_ASSIGNED TASK:_ Write out the listing verbatim. No pictures belong in it.
___ GIVEN MATERIAL
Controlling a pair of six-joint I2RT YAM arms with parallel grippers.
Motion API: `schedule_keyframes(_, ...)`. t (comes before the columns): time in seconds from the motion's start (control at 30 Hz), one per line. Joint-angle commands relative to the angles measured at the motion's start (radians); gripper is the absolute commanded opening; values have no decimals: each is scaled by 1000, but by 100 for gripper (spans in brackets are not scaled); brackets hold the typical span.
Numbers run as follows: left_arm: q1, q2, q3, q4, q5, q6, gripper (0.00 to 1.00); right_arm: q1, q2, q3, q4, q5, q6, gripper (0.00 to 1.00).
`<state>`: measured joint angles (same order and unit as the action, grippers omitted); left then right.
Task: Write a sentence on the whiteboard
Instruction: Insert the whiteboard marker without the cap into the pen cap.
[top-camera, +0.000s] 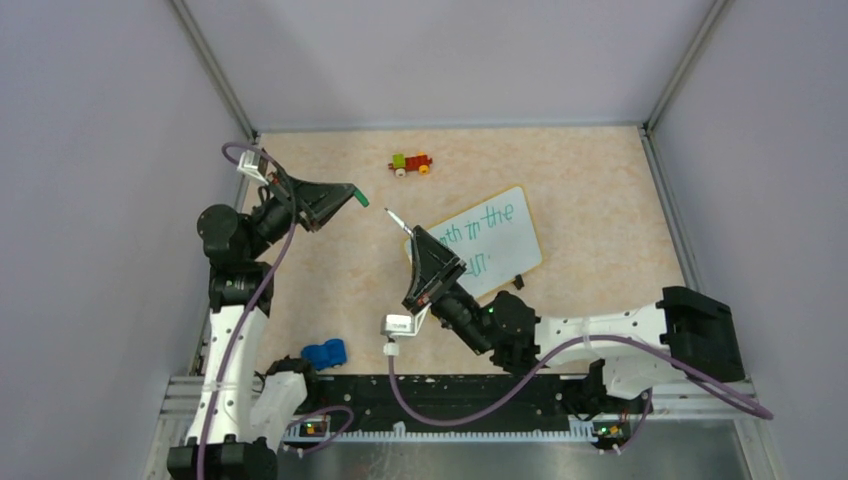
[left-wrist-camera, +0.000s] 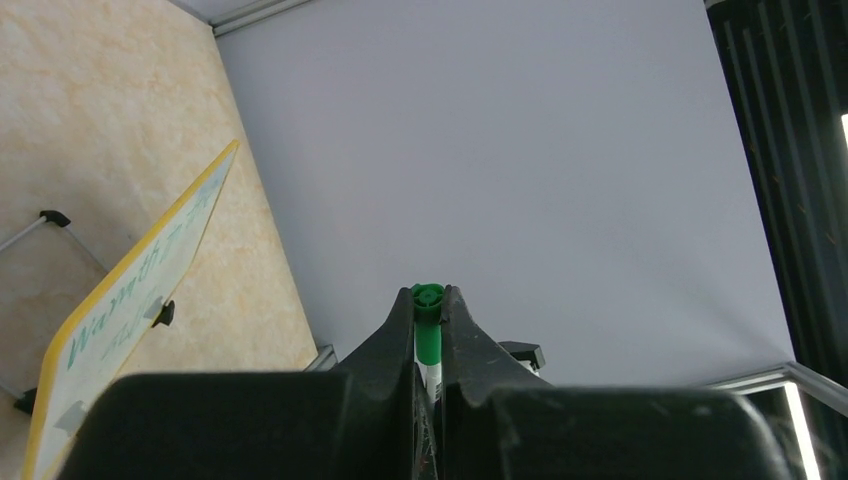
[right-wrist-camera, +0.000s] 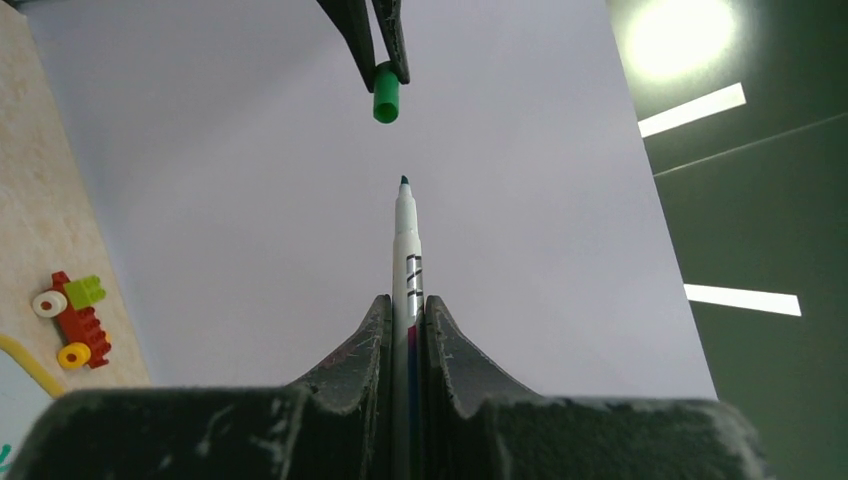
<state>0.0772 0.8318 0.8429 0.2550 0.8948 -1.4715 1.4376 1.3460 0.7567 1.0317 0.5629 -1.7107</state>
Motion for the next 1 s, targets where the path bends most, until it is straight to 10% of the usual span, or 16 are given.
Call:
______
_ANSWER BELOW:_
Controlling a pair of six-joint I2RT YAM arms with parallel grippers.
Motion API: `schedule_keyframes(_, ...)`. t (comes before the columns): time in seconds from the motion's start (control at 30 Hz), one per line. Joint-angle commands relative to the angles measured at the motion's start (radians); gripper is the absolute commanded opening; values have no decimals: each is scaled by 1000, but by 100 for gripper (spans in brackets are not scaled); brackets hold the typical span.
Numbers run as follows: left_arm: q1, q2, q3, q4, q5, q6, gripper (0.00 to 1.00); right_arm: q1, q2, q3, q4, q5, q6, gripper (0.00 to 1.00).
`<state>`: measured joint angles (same order and unit as the action, grippers omitted); left then right.
Task: Write a sentence on the whiteboard
Instruction: Insert the whiteboard marker without the cap into the pen cap.
[top-camera, +0.000s] 
[left-wrist-camera, +0.000s] 
[right-wrist-camera, +0.000s] 
<state>0.0772 0.8318 0.8429 0.2550 0.8948 -1.4715 1.4376 1.3460 0.7567 1.0317 0.5629 -1.7107</state>
Motion for the next 1 s, targets where the path bends most, until it is straight to 10% of the usual span, or 16 are given.
Call:

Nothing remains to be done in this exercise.